I really checked it up by Anit-virus many times
but I still feel anxious worried ,,,etc :( !!!
As the support guy getting calls over this, I'm annoyed that the message indicates a connection problem.
This is most definately not a connection problem, it is a security problem; the message should clearly state that this is a security problem that MS is trying to fix.
@Wakachu It worked, awesome.
Still a big BOOO! to microsoft. Strangely since this thread started and we started complaining. Pidgin&aMSN stopped working good on my phone, it gets a lot of ssl/certificate errors. What a coincidence eh?
I hope ms would screw up once more, huge. So we can all step over to skype. I bet Windows live 12 would suck even more, like a commercial survey before you can chat with your friends xD . That's a good idea eh? I'd say, DO it microsoft!
I'm gonna confirm this as a forced update to 2011. There's no more hiding it.
Also to add in, 2011 is a "Recommended" update on Windows Update, and is AUTOMATICALLY DOWNLOADED AND INSTALLED via Automatic Updates, along with every other update.
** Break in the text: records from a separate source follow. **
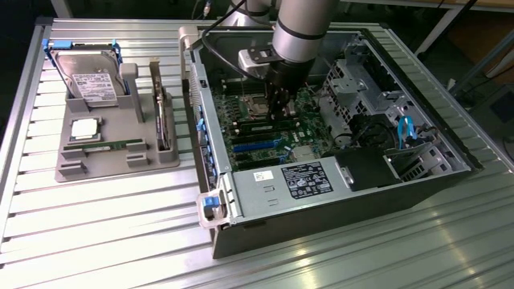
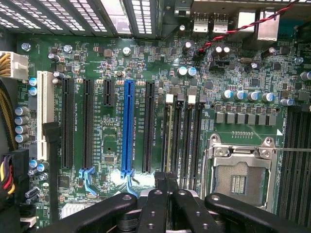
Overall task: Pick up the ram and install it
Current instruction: 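Press down the ram until it locks into place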
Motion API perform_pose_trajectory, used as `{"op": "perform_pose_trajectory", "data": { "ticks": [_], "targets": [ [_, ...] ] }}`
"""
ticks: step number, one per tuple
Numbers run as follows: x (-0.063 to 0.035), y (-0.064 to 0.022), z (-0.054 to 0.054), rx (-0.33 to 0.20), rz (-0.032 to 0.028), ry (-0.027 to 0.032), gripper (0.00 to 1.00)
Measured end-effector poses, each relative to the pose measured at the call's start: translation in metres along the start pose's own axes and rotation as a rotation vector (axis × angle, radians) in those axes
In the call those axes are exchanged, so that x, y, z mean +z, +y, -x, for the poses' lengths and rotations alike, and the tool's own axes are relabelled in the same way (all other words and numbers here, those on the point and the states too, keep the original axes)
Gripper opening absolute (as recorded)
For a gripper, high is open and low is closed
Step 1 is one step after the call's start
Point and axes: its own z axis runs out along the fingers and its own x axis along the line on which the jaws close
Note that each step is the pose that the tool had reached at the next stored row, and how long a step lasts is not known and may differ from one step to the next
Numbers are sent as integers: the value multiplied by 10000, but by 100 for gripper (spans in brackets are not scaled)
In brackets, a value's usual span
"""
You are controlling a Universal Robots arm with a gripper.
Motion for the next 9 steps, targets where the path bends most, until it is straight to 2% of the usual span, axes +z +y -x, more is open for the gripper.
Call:
{"op": "perform_pose_trajectory", "data": {
  "ticks": [9],
  "targets": [
    [37,1,0,0,1,1,11]
  ]
}}
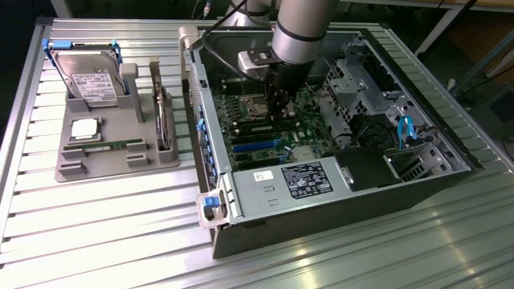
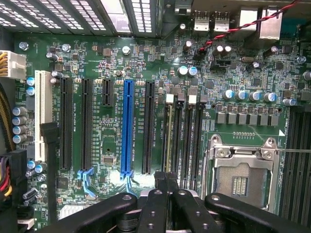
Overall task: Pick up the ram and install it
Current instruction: 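Press down the ram until it locks into place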
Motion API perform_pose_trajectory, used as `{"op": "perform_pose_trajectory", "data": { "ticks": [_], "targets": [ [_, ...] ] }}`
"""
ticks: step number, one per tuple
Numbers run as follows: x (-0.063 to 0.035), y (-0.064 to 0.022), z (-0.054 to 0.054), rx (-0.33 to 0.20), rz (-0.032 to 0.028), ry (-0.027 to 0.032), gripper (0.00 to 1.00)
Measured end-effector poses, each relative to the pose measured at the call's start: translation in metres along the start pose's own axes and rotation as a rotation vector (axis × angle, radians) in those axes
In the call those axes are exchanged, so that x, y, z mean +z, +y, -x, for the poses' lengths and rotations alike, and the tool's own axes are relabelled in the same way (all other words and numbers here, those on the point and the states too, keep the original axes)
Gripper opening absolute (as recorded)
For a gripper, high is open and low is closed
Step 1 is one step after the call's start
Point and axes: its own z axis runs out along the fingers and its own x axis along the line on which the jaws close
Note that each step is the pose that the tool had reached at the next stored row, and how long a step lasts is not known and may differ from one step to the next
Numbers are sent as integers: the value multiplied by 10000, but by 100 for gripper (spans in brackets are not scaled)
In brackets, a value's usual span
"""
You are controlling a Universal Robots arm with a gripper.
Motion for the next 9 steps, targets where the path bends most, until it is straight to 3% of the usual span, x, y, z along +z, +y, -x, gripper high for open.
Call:
{"op": "perform_pose_trajectory", "data": {
  "ticks": [7,8,9],
  "targets": [
    [10,0,-7,0,10,-5,11],
    [-105,-2,-14,-1,92,-7,11],
    [-184,-2,-16,0,123,-6,11]
  ]
}}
Several people I know ended up getting 2011 installed without any interaction.
It's been almost two weeks now, Microsoft. Shouldn't you at least give us an estimate on how long this will take to fix?
It's not getting fixed. You'll have to use this:
Thank you for the link, Wakachu. It's pretty bad that we have to hack the program to fix Big Brother's stupidity rather than just enabling a setting within the program. I'll be trying this fix ASAP.
Anyone else care to wager that florinr08 was John Scarrow in disguise so he could be able to downtalk us and be snarky in a way that a Microsoft employee could be fired for? They were far too wise, and the ONLY post that was pro-Microsoft. XD
@jbdub82: We've been doing THAT since 6.x of MSN messenger. There's many writeups on getting older versions to sign in w/o a forced upgrade.